Synthesis of poly(3-methylthiophene) in the presence of 1-(2-Pyrrolyl)-2-(2-thienyl) ethylene by electropolymerization

In this study, the electropolymerization of 3-methylthiophene (3-MT) was preformed in the presence of a catalytic amount 1- (2-pyrrolyl)-2-(2-thienyl) ethylene (PTE) by cyclic voltammetry in acetonitrile as a solvent and lithium perchlorate as the electrolyte on a glassy carbon (GC) electrode. First, PTE was synthesized via the Wittig reaction. The addition of a catalytic amount of PTE during the electropolymerization of 3-MT changes the cyclic voltammograms such that the analysis of cyclic voltammograms of poly(3-MT) shows a considerable increase in the electroactivity and redoxability. Furthermore, the presence of PTE during the electropolymerization of 3-MT increases the polymerization rate. The CV measurement of the electron transfer ferro/ferricyanide redox system using different modified GC electrodes shows that the rate of charge transfer for poly(3-MT) in the presence of PTE is greater than that of poly(3-MT) alone. The conductivity of the obtained polymers was determined by electrochemical impedance spectroscopy (EIS) in 3.5% NaCl (w/v) solutions.

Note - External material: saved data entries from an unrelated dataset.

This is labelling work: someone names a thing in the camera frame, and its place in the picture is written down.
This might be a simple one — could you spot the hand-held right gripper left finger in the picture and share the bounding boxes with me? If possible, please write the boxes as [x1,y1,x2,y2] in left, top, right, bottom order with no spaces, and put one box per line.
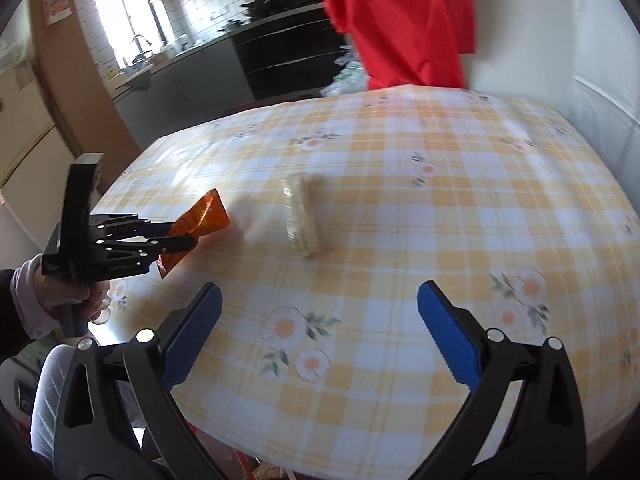
[52,282,223,480]

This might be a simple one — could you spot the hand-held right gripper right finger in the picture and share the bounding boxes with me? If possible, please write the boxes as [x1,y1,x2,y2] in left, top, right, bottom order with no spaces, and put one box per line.
[412,280,588,480]

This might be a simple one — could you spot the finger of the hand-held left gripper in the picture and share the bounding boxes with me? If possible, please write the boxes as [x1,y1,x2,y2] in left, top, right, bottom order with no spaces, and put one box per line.
[100,235,197,267]
[87,212,176,241]

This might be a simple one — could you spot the orange plastic wrapper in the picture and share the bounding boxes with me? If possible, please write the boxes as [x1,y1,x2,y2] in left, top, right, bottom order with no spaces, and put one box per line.
[159,189,232,281]

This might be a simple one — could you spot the clear plastic wrapper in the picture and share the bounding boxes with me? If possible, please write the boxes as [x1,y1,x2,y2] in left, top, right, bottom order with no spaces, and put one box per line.
[280,172,323,260]

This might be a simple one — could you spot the person's left hand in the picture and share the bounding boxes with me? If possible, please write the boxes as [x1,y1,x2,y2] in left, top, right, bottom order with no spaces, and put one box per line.
[42,275,115,323]

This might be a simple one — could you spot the beige refrigerator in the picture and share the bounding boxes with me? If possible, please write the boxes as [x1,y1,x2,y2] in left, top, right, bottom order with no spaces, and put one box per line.
[0,67,101,256]

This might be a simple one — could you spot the checked floral tablecloth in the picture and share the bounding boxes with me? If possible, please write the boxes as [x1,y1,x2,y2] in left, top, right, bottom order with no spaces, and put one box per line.
[92,85,640,480]

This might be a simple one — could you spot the grey lower kitchen cabinets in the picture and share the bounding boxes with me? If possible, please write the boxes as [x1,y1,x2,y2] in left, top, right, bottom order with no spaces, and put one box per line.
[111,40,256,146]

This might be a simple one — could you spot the person's white trouser leg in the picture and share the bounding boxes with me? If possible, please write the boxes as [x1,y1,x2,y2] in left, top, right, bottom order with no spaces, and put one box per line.
[30,344,146,466]

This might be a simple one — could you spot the kitchen window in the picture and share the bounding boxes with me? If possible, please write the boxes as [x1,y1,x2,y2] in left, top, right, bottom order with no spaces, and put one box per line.
[91,0,166,68]

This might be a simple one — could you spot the black built-in oven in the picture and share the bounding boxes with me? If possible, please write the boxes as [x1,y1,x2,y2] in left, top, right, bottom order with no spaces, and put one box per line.
[231,2,361,102]

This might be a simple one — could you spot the crumpled plastic bags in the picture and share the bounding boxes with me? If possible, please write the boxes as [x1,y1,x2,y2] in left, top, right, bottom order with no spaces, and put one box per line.
[320,50,371,98]

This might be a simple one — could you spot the red hanging apron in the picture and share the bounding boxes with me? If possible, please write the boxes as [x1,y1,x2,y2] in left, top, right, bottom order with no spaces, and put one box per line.
[316,0,476,92]

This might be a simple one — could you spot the wooden door frame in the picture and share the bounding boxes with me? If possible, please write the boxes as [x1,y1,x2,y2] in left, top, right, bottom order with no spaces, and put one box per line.
[27,0,143,196]

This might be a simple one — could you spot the wall poster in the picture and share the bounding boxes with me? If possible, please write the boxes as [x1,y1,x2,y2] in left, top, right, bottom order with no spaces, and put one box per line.
[42,0,73,26]

With the application of Zview(II) software to the EIS, we estimate the parameters of the proposed equivalent circuit, based on a physical model for the electrochemical behavior of coatings on the GC electrode, to be 15739 ohm cm² for the charge transfer resistance (R_ct) for poly(3-MT) alone and 9700 ohm cm² for poly(3-MT) in the presence of PTE. Thus, the film of poly(3-MT) formed in the presence of PTE is more conductive.